O Brasil ultrapassou a marca de 100 mil escolas públicas conectadas à internet gratuita e de qualidade. Dados atualizados do Indicador Escolas Conectadas (Inec) apontam 100.720 instituições dentro dos parâmetros definidos pelo governo federal para uso pedagógico, um salto significativo na inclusão digital da educação básica. A meta da Estratégia Nacional de Escolas Conectadas (Enec), programa coordenado pelos ministérios da Educação (MEC) e das Comunicações (MCom), é universalizar o acesso em todas as 138 mil unidades até o fim de 2026.
Este avanço representa a conexão de mais de 72% das escolas públicas do país. Um esforço que busca diminuir as disparidades regionais e democratizar o acesso ao conhecimento digital para milhões de estudantes.
O avanço nos indicadores de conectividade
A expansão da internet nas escolas públicas acelerou nos últimos anos. Em 2023, apenas 45,4% das instituições brasileiras possuíam conectividade considerada adequada. Esse percentual subiu para 57,3% em dezembro de 2024 e atingiu 69,7% ao final de 2025. O dado mais recente, de abril deste ano, registra 72,9%.
O ministro das Comunicações, Frederico de Siqueira Filho, declarou o resultado como um momento histórico para a educação e a inclusão digital do Brasil. Ele afirmou que o governo trabalhou intensamente para tornar essa realidade possível.
A ampliação da conectividade, disse o ministro, ajuda a reduzir as desigualdades educacionais, principalmente em áreas mais isoladas do país. Para Siqueira Filho, a política educacional abre portas para o mercado de trabalho e para novas oportunidades de aprendizado aos estudantes.
Este incremento não se limita a um simples ponto de internet. O programa busca garantir uma conexão estável e rápida, com redes Wi-Fi dimensionadas para o uso em salas de aula. Assim, abre caminho para a exploração de plataformas educacionais, aulas digitais interativas, ferramentas de inovação e a capacitação contínua de professores.
O ministro da Educação, Leonardo Barchini, reforçou o compromisso da Enec com a igualdade de oportunidades. Ele afirmou que a iniciativa articula políticas e ações para universalizar a internet de qualidade e assegurar o uso pedagógico da tecnologia em todas as escolas públicas.

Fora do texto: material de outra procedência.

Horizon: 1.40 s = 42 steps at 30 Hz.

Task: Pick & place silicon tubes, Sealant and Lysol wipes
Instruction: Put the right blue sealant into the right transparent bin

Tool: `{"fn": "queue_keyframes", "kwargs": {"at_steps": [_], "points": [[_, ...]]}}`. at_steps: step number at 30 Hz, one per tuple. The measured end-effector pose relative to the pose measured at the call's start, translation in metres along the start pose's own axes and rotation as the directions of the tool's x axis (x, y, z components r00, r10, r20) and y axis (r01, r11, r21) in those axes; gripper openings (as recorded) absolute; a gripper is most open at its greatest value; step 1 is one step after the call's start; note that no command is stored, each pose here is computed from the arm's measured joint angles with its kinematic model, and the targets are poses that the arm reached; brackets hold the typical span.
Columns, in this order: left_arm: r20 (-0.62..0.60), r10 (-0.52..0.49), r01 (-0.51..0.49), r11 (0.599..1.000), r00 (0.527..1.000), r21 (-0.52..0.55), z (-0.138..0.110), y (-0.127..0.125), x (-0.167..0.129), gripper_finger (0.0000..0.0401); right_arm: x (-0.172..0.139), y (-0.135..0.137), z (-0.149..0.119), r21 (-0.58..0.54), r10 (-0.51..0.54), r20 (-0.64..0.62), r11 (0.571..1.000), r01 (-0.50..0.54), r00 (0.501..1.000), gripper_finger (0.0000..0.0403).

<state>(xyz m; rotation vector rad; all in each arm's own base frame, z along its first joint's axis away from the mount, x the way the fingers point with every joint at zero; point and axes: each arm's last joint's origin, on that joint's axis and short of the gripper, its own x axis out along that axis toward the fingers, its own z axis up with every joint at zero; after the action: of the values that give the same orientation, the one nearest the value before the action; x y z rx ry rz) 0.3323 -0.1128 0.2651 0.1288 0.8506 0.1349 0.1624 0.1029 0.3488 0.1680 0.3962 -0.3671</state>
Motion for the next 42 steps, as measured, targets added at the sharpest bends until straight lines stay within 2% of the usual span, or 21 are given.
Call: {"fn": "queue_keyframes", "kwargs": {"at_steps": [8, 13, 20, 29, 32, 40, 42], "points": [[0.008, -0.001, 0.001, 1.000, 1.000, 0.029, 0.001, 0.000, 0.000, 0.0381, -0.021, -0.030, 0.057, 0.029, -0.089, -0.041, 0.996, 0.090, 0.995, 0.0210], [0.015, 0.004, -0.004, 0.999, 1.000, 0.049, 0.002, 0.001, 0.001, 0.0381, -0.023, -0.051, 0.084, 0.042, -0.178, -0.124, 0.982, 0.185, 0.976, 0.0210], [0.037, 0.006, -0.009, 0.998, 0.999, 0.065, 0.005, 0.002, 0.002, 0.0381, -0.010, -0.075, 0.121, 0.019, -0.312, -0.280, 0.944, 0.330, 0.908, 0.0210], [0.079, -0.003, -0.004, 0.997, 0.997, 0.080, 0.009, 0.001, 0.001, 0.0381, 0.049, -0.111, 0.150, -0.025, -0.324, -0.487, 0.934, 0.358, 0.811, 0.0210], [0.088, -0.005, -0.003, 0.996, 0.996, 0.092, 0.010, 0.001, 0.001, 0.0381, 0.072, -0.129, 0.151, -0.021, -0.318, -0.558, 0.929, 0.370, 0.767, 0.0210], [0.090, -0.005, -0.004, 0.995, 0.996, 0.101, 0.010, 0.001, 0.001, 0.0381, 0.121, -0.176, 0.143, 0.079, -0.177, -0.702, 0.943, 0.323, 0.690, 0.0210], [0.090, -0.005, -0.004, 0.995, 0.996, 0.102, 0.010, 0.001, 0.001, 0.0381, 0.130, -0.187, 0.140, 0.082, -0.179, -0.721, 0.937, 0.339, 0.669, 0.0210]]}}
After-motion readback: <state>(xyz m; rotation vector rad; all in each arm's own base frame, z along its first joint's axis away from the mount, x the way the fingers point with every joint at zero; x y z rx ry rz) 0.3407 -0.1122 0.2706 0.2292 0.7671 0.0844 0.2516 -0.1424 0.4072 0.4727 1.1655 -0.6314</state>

Desafios e o impacto regional
O maior crescimento proporcional da conectividade ocorreu na Região Norte. Uma área onde os desafios logísticos historicamente dificultam o acesso à infraestrutura. Em dezembro de 2023, somente 23,6% das escolas da região tinham internet adequada. O índice saltou para 36,7% em 2024, alcançou 60,5% em 2025 e atingiu 64,3% em abril deste ano. Um salto que reflete o foco do programa em áreas com maior carência.
A Entidade Administradora da Conectividade de Escolas (EACE) executa o programa, sob a coordenação dos Ministérios das Comunicações e da Educação. A expansão reduziu as desigualdades regionais, levando conexão de qualidade a escolas que antes estavam praticamente isoladas digitalmente. Isso implica maior acesso a informações para os alunos, ferramentas para os professores e uma mudança na rotina das comunidades que dependem dessas instituições.
A universalização do acesso à rede não se encerra na instalação. Ela exige manutenção constante da infraestrutura, atualização tecnológica dos equipamentos e, sobretudo, a capacitação de educadores. Eles precisam integrar a tecnologia de forma eficaz ao currículo, transformando a internet em uma ferramenta potente para o aprendizado e não apenas um recurso passivo. O desafio agora passa a ser a sustentabilidade do projeto e a garantia de que a qualidade da conexão se mantenha ao longo do tempo.
Contexto
A conectividade em escolas públicas no Brasil sempre enfrentou um cenário de grandes disparidades, refletindo as desigualdades sociais e geográficas do país. Por décadas, milhões de estudantes em áreas remotas ou de menor renda careceram de acesso às ferramentas digitais que se tornaram padrão no ensino. A Estratégia Nacional de Escolas Conectadas (Enec), impulsionada por recursos como o Fundo de Universalização dos Serviços de Telecomunicações (FUST), representa um esforço concentrado para reverter esse quadro. O objetivo é integrar as escolas ao ambiente digital, preparando as futuras gerações para um mercado de trabalho cada vez mais dependente da tecnologia e promovendo a inclusão digital em larga escala.